Again, one wonders what devastation he’s talking about. He seems to ignore the fact Otsego County would require eight of the 50 MW babies shown below to meet its energy needs with forest biomass, not to mention clearcutting of all its forest cover.
He even poses this question (emphasis added):
Finally, it is the ultimate NIMBY argument to be against fracking but in favor of drawing gas from the proposed Constitution pipeline. It is still fracked gas. Is it okay to accept the devastation of other communities to get their gas?
This statement displays obvious distress that his 100% anti-gas philosophy has not yet sunk in with all his followers.
It also occurred to this “conservative” during another visit last week to Susquehanna Co., Pa., in search of the eco-disaster or catastrophe Kuzminski attributes to natural gas, that the leaders of the newly coined populist anti-gas movement are not liberals or progressives or anything like that, but, rather, true ideologues.
Older Webster’s dictionaries define ideology as “thinking or theorizing of an idealistic, abstract or impractical nature; Fanciful speculation.” This absolutely accurately describes the mindset of the current Pied Piper anti leaders. I couldn’t care less about the fantasies of the leaders themselves, but I do care about the impact of their tactics of fear, exaggeration, envy, demonization, etc., on their followers and ultimately upon all of us.
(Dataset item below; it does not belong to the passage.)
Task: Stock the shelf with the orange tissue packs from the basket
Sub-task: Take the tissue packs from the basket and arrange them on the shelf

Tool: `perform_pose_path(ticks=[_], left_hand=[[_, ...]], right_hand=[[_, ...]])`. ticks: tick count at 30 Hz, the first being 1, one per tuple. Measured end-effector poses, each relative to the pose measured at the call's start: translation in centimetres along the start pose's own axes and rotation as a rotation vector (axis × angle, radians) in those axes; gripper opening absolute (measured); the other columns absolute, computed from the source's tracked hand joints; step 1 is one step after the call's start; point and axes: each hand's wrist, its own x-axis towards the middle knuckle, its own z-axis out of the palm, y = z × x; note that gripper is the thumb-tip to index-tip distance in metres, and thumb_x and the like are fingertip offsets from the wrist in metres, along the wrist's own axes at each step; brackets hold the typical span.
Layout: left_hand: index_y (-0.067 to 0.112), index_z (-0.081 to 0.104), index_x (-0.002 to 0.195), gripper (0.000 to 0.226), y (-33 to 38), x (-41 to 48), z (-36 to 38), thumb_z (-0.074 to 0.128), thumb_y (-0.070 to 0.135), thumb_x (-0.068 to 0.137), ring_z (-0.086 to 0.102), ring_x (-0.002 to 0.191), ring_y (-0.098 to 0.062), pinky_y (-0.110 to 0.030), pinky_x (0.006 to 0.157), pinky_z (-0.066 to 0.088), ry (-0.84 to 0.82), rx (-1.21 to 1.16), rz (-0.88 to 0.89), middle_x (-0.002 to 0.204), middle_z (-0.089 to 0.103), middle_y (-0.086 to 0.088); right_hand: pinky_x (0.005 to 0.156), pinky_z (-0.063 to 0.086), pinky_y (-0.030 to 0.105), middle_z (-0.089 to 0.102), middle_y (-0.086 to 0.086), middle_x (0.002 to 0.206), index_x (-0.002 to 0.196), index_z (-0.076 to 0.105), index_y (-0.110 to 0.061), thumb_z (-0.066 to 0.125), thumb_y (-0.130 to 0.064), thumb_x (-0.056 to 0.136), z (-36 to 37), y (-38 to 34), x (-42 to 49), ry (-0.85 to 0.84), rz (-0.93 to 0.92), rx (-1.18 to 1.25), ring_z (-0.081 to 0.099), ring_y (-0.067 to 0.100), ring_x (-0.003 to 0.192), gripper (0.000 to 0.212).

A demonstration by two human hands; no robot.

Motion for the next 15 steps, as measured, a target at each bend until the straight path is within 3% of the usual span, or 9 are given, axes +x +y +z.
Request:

They have directly and intentionally crafted an environment of adversarial hostility based upon irrational fear and emotion to foster their personal idealistic vision – a vision that is patently absurd when measured against the facts.
I appeal again to the petition-signing letter-writers who get their anti-information from secondhand sources to hop in the car and witness the true story of natural gas development for yourself. Take a trip to Pennsylvania before we cut all our trees down in pursuit of an unrealizable dream.